Si uno no puede elegir entre variables atractivas, queda preso de la frustración, la nostalgia y la parálisis. Esta sensación se ha instalado en los electores paraguayos que miran con desdén, perplejidad y desprecio unas elecciones que debieran marcar el ingreso triunfal de una generación nueva que cambie la política y su manera de gestionar el interés común. Abundan los antiguos nombres y los que pretenden ingresar como opciones suman solo la variable de no haber estado nunca antes en política, como si eso fuera por sí misma una marca de excelencia. La política paraguaya ha sido secuestrada por la desconfianza y no son de extrañar los grandes costos que serán necesarios erogar para mover a la gente.
La misma ausencia de alternativas sirve para que la inmovilidad o el estatus quo se mantenga. Nada nos hace presumir que veremos un país más equitativo, justo, educado, sano o con oportunidades, cuando se asume que la inercia es lo único que se puede mover en medio del quietismo que se instaló junto con el deseo reeleccionario de Cartes y de Lugo. Este acontecimiento luctuoso y triste de nuestra historia democrática hubiera servido para sepultar la vieja política y los gastados políticos; sin embargo, ante la falta de opciones, han vuelto a emerger los magos viejos para volver a distraer con sus trucos gastados a un cansado auditorio. Por un lado, se pusieron de acuerdo los de la mayoría coyuntural para poner a Lugo de presidente del Congreso, y este empujó el impuesto a los sojeros y la condonación de deudas a los campesinos. No les importa en realidad nada de lo que pueda pasar con ambos temas cuando la cuestión era volver a emerger procurando olvidar que habían sido parte de la gavilla de los 25 que votaron en la siesta paraguaya casi el anochecer de la democracia.
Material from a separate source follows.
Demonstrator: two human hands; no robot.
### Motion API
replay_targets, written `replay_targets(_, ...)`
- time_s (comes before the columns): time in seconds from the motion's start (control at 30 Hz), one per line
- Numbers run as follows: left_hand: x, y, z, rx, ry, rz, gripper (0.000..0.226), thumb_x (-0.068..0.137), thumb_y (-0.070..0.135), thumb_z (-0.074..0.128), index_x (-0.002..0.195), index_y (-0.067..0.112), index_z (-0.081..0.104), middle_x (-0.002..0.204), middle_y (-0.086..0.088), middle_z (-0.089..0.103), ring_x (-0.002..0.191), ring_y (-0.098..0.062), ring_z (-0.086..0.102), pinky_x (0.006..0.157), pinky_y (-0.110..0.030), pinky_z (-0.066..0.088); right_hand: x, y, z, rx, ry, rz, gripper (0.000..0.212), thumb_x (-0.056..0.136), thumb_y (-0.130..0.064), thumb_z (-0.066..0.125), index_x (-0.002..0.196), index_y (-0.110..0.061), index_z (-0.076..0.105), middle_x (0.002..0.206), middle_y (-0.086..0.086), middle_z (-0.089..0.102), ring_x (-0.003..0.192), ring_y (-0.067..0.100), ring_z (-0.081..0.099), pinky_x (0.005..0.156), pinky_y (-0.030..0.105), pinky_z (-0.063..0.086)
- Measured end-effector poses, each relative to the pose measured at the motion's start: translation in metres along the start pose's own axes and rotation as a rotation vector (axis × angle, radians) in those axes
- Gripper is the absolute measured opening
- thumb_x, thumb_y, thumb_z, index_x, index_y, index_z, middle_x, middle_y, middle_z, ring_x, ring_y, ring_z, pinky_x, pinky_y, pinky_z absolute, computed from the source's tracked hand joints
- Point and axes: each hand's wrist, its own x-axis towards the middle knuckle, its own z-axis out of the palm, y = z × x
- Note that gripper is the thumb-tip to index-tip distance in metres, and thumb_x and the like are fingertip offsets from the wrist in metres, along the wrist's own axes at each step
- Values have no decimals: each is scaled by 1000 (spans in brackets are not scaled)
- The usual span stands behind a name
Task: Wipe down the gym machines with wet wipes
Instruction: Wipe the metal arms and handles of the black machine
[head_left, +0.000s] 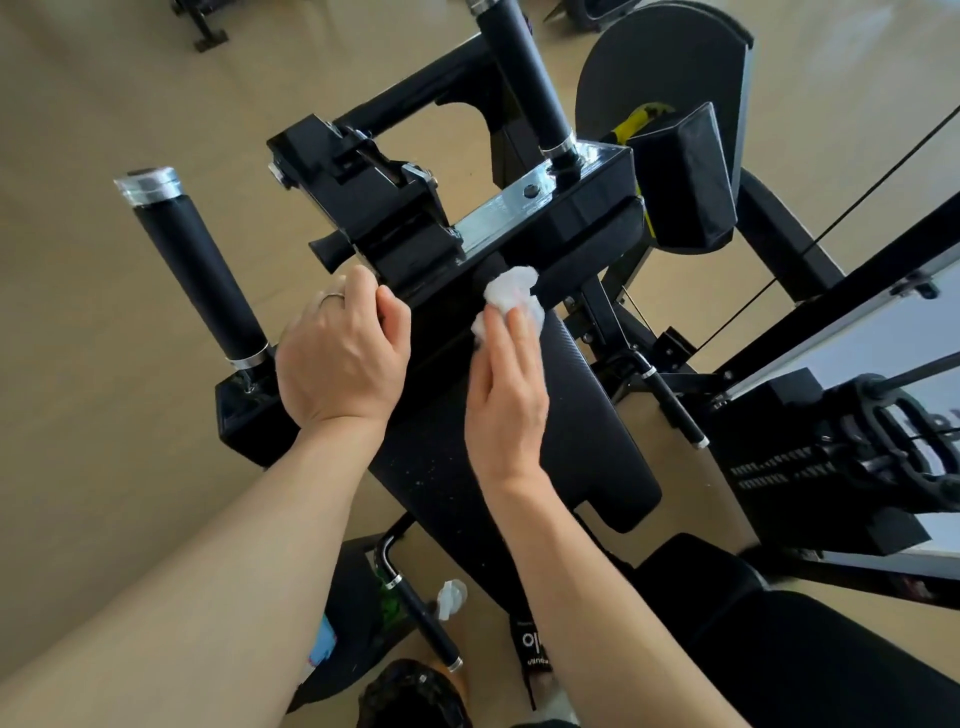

Se colgaron los liberales de Llano para dar la impresión de que no son peones del oficialista cartista y estos eligieron a Peña para descolocar a propios y extraños. Con estos movimientos tectónicos buscaron arreglar el escándalo que significó la quema del Congreso y el asesinato de Rodrigo Quintana.
La conclusión más gravosa de todo es que esta repartición de roles en una misma pieza teatral ya ampliamente representada ha traído consigo la reafirmación de que la vieja política criolla no pretende dejar espacios a los que todavía no encuentran una manera de desplazar a los antiguos. Repiten el mantra de la unidad en el intento de creer que por solo enunciarla será suficiente para alcanzar la alternancia o la continuidad. Se probó con Lugo y no funcionó, además con los colorados todos saben que eso solo sirve para alcanzar el poder, pero en el fondo no mejora nada ni al interior del partido, que tiene que contentarse hoy con un candidato oficial que sigue siendo liberal y que cree que por vestirse de rojo adquiere el dogma de Bernardino Caballero. Está tan perdido que no sabía que “Dios, patria y familia” era el grito fascista con el que se acallaban las voces divergentes en tiempos totalitarios. Cartes luce tan desconcertado que le adjudica a Dios el rol de haberlo hecho descabalgar y de aupar a Peña como candidato oficial.
Se necesita sacudir el cotarro. Cualquiera con capacidad de construir un discurso convincente, agruparse y sostener la marcha puede alcanzar el gobierno, porque ahora lo que domina es la ausencia de opciones.